Items listed in a dataset:
+--

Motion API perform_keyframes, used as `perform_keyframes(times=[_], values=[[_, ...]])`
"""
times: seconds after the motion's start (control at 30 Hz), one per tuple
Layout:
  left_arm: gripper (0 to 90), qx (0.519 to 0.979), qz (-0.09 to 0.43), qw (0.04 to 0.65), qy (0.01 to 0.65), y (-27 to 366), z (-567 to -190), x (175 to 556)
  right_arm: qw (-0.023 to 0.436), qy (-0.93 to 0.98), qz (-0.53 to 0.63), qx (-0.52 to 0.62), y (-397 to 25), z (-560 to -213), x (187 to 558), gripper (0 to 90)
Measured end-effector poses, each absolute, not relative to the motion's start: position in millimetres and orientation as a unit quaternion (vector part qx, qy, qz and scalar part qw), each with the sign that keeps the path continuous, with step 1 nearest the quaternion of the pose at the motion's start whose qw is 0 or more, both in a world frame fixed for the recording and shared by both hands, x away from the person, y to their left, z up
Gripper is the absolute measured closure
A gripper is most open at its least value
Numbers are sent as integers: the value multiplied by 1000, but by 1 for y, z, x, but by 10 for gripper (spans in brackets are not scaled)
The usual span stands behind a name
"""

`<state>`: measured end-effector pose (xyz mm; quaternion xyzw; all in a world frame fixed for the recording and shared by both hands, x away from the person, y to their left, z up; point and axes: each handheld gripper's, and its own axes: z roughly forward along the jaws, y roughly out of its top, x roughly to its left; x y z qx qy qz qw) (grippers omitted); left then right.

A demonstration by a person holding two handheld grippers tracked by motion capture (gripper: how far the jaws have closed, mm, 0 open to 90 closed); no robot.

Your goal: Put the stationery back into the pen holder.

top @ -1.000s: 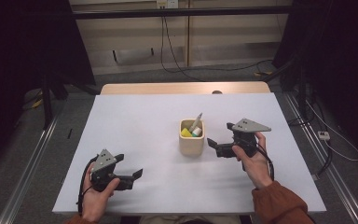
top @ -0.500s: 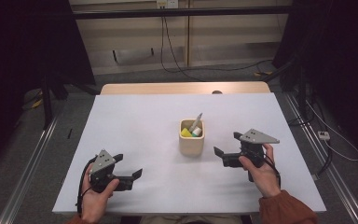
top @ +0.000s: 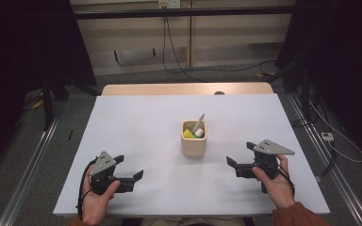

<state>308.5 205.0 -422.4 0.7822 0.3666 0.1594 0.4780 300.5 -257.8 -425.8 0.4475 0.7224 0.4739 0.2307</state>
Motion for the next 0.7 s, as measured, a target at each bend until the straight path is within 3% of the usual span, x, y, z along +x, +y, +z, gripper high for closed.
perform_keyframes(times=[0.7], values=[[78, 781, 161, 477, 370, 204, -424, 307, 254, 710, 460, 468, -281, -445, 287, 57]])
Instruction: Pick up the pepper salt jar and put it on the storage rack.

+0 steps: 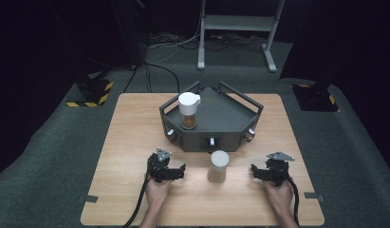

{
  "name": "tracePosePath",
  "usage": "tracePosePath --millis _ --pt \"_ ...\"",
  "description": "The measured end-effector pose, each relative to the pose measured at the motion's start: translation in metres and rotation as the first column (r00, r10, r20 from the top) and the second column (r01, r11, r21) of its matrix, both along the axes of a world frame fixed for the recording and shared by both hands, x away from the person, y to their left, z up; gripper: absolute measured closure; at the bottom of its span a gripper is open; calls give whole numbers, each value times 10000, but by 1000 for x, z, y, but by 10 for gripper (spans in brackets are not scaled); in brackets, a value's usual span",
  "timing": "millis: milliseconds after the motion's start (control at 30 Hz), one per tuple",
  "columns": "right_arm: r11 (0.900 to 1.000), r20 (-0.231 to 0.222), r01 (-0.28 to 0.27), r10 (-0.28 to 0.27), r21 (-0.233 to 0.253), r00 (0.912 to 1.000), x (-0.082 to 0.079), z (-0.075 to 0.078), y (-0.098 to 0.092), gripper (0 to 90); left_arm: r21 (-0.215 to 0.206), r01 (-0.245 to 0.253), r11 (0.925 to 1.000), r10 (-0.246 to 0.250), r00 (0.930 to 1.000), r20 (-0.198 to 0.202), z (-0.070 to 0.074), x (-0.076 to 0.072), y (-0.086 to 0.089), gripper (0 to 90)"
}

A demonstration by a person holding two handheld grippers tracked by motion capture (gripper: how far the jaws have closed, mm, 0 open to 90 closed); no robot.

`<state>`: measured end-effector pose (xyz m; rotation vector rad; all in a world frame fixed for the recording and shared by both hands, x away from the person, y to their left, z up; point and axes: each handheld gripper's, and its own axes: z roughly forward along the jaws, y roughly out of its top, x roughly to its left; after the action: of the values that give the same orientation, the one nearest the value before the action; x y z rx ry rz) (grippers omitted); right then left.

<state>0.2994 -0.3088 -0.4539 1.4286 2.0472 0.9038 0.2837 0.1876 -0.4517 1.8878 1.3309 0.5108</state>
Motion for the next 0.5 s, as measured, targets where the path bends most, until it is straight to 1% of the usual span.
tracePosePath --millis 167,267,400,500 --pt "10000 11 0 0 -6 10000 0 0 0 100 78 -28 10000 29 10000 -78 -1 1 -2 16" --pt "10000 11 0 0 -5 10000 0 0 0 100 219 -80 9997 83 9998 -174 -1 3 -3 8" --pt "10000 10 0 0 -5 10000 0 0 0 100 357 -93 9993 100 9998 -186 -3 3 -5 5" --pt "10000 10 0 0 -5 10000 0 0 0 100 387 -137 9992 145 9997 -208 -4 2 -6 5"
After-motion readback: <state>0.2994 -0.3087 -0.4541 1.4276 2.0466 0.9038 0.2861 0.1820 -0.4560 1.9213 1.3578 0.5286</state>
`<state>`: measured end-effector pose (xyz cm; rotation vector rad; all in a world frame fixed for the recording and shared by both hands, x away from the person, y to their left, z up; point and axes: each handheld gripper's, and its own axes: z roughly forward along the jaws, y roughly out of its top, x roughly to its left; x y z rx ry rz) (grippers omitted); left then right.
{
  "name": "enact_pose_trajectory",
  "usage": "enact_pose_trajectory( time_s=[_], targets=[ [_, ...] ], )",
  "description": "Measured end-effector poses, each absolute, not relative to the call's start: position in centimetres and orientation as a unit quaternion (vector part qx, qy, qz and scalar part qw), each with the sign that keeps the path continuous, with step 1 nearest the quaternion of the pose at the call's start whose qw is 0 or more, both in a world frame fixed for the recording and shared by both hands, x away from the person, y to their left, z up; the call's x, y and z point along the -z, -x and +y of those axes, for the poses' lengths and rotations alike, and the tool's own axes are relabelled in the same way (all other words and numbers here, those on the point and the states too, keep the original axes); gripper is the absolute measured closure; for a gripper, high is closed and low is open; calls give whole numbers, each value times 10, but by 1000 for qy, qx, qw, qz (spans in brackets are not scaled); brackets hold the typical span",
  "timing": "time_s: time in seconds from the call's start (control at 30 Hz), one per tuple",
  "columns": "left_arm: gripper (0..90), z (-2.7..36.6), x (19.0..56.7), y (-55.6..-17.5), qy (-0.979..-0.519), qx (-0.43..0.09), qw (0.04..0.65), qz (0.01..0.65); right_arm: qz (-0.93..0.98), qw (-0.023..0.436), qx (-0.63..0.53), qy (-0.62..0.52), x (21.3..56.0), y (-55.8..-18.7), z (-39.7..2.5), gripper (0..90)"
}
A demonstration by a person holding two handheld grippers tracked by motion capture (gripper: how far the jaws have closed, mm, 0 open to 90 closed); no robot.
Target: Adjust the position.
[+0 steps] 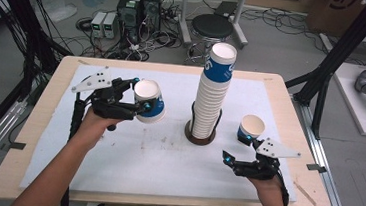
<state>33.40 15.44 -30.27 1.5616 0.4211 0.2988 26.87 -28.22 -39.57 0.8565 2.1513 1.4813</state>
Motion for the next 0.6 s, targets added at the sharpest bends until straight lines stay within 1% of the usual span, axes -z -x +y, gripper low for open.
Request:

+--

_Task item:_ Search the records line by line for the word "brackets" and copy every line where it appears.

_Exercise output:_
Numbers are sent as integers: the value multiplied by 1000, but by 1 for y, z, x, but by 10 for gripper (spans in brackets are not scaled)
  "description": "The measured end-effector pose, each relative to the pose measured at the motion's start: translation in metres and rotation as the first column (r00, r10, r20 from the top) and the second column (r01, r11, r21) of its matrix, both along the axes of a world frame fixed for the recording and shared by both hands, x away from the person, y to their left, z up; gripper: absolute measured closure; at the bottom of its span a gripper is open; calls give whole numbers, each value times 10000, but by 1000 for x, z, y, but by 10 for gripper (spans in brackets are not scaled); in brackets, a value's usual span",
  "description": "Measured end-effector poses, each absolute, not relative to the call's start: position in centimetres and orientation as a unit quaternion (vector part qx, qy, qz and scalar part qw), each with the sign that keeps the path continuous, with step 1 nearest the quaternion of the pose at the call's start whose qw is 0 or more, both in a world frame fixed for the recording and shared by both hands, x away from the person, y to their left, z up; the call's x, y and z point along the -z, -x and +y of those axes, for the poses' lengths and rotations alike, and the tool's own axes are relabelled in the same way (all other words and numbers here, those on the point and the states too, keep the original axes); gripper is the absolute measured closure; for a gripper, high is closed and low is open; calls give whole numbers, each value times 10, but by 1000 for qy, qx, qw, qz (spans in brackets are not scaled); brackets hold the typical span",

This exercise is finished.